3. Cache-friendly code
Data locality
// ❌ Many cache misses
struct Bad {
int id;
char padding[60]; // wastes cache line
int value;
};
// ✅ Cache-friendly
struct Good {
int id;
int value;
// keep related fields together
};
Traversing a matrix
int matrix[1000][1000];
// ❌ Slow (poor locality for row-major layout)
for (int j = 0; j < 1000; j++) {
for (int i = 0; i < 1000; i++) {
matrix[i][j] = 0;
}
}
// ✅ Fast (sequential access)
for (int i = 0; i < 1000; i++) {
for (int j = 0; j < 1000; j++) {
matrix[i][j] = 0;
}
}
4. Compiler optimizations
Inline functions
Example add:
// ❌ Function call overhead (may still be inlined at -O2)
int add(int a, int b) {
return a + b;
}
// ✅ inline hint
inline int add(int a, int b) {
return a + b;
}
// ✅ constexpr (compile-time when possible)

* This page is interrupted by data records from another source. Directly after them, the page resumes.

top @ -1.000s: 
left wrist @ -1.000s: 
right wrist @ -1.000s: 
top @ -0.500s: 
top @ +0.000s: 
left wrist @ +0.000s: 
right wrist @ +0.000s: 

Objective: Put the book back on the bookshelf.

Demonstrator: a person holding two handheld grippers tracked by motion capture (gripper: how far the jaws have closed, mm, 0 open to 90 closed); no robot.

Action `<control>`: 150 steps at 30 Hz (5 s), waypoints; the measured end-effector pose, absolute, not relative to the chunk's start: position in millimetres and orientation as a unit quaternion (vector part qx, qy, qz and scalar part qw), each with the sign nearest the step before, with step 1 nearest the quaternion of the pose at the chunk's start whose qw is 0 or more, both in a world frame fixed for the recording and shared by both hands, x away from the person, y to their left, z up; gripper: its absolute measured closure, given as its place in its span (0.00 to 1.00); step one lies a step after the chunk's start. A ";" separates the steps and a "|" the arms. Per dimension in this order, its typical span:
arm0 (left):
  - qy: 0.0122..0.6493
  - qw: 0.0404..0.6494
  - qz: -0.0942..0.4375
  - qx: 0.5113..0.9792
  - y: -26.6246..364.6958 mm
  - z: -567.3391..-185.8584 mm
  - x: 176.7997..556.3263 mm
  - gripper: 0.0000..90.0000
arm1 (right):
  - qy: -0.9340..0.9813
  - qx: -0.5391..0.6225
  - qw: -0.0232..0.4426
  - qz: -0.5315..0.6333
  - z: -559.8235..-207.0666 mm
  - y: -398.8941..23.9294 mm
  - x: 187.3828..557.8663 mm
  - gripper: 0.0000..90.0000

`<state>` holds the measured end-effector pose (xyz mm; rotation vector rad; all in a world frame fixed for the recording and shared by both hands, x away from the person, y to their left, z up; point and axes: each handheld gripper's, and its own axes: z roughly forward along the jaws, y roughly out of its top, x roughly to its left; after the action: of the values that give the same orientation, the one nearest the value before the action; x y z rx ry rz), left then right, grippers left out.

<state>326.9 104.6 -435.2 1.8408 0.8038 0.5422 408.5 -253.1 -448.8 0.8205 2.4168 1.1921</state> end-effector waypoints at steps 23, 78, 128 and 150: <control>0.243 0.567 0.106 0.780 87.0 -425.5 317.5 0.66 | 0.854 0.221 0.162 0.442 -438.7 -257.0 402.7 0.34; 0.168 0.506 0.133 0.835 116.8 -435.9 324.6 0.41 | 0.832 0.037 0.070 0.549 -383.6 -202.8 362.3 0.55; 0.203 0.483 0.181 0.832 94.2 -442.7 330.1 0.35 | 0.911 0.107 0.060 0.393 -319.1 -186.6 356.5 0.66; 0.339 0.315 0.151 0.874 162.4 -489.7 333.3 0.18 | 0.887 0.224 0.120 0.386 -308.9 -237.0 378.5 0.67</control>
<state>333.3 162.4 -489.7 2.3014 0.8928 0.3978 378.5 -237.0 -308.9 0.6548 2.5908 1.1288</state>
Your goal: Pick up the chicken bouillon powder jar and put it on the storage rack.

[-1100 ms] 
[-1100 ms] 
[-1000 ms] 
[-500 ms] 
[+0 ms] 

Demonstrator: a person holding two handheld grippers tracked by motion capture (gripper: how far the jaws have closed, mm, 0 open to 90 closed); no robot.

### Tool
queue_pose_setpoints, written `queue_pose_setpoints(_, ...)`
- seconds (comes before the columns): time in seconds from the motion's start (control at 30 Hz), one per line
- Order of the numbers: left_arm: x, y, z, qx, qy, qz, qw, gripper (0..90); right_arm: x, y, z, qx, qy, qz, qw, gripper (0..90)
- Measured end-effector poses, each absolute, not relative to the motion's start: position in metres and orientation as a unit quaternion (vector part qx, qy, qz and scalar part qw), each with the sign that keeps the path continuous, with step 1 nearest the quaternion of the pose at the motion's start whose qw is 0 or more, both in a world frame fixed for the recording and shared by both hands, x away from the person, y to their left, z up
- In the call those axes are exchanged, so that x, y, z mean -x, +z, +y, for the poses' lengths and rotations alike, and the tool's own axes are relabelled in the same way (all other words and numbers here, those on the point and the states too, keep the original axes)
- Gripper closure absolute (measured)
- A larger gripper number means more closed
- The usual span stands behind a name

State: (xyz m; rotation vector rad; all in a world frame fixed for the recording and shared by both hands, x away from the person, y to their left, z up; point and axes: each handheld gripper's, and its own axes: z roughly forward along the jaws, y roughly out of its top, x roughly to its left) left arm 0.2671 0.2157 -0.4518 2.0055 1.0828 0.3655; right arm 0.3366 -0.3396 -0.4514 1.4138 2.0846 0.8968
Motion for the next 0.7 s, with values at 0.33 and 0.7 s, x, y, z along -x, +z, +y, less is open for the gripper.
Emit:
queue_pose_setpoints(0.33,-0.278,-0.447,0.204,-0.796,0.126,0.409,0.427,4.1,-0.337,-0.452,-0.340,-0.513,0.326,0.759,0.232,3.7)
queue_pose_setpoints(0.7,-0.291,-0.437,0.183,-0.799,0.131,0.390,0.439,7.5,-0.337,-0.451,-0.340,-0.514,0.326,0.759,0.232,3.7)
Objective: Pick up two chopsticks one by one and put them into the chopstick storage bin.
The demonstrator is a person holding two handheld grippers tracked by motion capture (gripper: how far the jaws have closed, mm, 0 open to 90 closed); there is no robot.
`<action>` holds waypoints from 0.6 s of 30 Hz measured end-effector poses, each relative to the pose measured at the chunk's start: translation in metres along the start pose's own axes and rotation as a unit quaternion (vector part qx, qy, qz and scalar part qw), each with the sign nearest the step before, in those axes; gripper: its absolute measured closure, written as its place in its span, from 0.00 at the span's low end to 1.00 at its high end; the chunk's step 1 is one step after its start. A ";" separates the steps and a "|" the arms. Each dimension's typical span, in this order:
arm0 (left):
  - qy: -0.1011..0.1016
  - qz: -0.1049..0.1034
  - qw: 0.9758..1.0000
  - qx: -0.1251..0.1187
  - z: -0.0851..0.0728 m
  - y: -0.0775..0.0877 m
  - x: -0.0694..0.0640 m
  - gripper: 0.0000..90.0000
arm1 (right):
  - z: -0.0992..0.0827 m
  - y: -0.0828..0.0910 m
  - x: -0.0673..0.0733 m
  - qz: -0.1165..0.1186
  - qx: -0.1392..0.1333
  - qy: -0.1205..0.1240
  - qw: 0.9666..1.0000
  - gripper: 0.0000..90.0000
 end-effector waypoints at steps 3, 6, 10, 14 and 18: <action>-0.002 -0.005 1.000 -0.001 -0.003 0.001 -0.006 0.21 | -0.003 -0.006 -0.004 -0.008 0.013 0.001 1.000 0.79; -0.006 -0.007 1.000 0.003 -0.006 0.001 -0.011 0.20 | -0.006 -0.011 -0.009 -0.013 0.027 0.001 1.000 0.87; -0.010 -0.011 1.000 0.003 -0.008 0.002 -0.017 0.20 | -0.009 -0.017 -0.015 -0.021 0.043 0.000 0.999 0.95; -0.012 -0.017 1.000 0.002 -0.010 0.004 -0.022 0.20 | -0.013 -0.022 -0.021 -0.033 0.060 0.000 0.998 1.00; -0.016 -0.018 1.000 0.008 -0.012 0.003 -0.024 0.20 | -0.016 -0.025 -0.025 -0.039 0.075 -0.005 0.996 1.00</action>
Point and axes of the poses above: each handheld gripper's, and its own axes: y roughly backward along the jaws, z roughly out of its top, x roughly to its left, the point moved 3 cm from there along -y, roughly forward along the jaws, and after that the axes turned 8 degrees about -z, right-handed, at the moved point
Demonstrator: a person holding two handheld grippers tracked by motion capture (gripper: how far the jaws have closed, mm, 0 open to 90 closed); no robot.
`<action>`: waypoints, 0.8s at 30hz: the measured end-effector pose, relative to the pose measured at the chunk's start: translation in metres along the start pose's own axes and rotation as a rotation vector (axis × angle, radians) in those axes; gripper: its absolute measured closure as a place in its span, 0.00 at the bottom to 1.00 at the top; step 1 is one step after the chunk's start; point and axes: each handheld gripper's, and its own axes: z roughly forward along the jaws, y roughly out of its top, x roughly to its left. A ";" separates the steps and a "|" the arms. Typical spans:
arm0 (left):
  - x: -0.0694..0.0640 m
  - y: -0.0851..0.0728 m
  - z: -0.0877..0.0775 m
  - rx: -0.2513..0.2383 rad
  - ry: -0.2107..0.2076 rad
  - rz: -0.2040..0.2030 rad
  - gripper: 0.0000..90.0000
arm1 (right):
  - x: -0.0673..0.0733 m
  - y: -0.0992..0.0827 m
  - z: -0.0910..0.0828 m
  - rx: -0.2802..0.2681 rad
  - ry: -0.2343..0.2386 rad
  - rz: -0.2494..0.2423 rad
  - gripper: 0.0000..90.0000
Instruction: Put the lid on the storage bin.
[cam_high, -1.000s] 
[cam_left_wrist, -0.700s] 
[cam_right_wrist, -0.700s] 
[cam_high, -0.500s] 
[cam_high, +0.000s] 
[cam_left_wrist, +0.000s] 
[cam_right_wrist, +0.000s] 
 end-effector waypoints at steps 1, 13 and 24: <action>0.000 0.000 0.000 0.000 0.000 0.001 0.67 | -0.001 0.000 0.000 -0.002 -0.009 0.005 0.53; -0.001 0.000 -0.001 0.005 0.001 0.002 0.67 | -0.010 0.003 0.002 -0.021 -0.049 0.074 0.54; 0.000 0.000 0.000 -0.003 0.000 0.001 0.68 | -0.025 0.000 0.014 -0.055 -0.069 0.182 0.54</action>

constexpr int add(int a, int b) {
return a + b;
}
Compiler flags
Run in the terminal:
# Optimization levels
g++ -O0 # no optimization
g++ -O1 # basic
g++ -O2 # commonly recommended
g++ -O3 # aggressive
# Extras
g++ -O3 -march=native # tune for local CPU
g++ -O3 -flto # link-time optimization
Hands-on examples
Example 1: String concatenation
#include <iostream>
#include <string>
#include <sstream>
#include <chrono>
using namespace std;
// ❌ Slow
string concat1(int n) {
string result;
for (int i = 0; i < n; i++) {
result += to_string(i); // reallocates often
}
return result;
}
// ✅ Faster
string concat2(int n) {
ostringstream oss;
for (int i = 0; i < n; i++) {
oss << i;
}
return oss.str();
}
int main() {
auto start = chrono::high_resolution_clock::now();
concat1(10000);
auto end = chrono::high_resolution_clock::now();
cout << "concat1: " << chrono::duration_cast<chrono::milliseconds>(end - start).count() << "ms" << endl;
start = chrono::high_resolution_clock::now();
concat2(10000);
end = chrono::high_resolution_clock::now();
cout << "concat2: " << chrono::duration_cast<chrono::milliseconds>(end - start).count() << "ms" << endl;
}
Note: ostringstream is often much faster than repeated string += for many appends.
Example 2: Lookup table
#include <iostream>
#include <cmath>
#include <chrono>
using namespace std;
// ❌ Slow (recomputes every time)
double slow(int x) {
return sin(x * 0.01);
}
// ✅ Fast (precomputed)
class FastSin {
private:
static constexpr int SIZE = 360;
double table[SIZE];
public:
FastSin() {
for (int i = 0; i < SIZE; i++) {
table[i] = sin(i * 0.01);
}
}
double get(int x) {
return table[x % SIZE];
}
};
int main() {
FastSin fastSin;
auto start = chrono::high_resolution_clock::now();
for (int i = 0; i < 1000000; i++) {
slow(i);
}
auto end = chrono::high_resolution_clock::now();
cout << "slow: " << chrono::duration_cast<chrono::milliseconds>(end - start).count() << "ms" << endl;
start = chrono::high_resolution_clock::now();
for (int i = 0; i < 1000000; i++) {
fastSin.get(i);
}
end = chrono::high_resolution_clock::now();
cout << "fast: " << chrono::duration_cast<chrono::milliseconds>(end - start).count() << "ms" << endl;
}
Note: repetitive math can often be replaced with a lookup table (mind accuracy and memory).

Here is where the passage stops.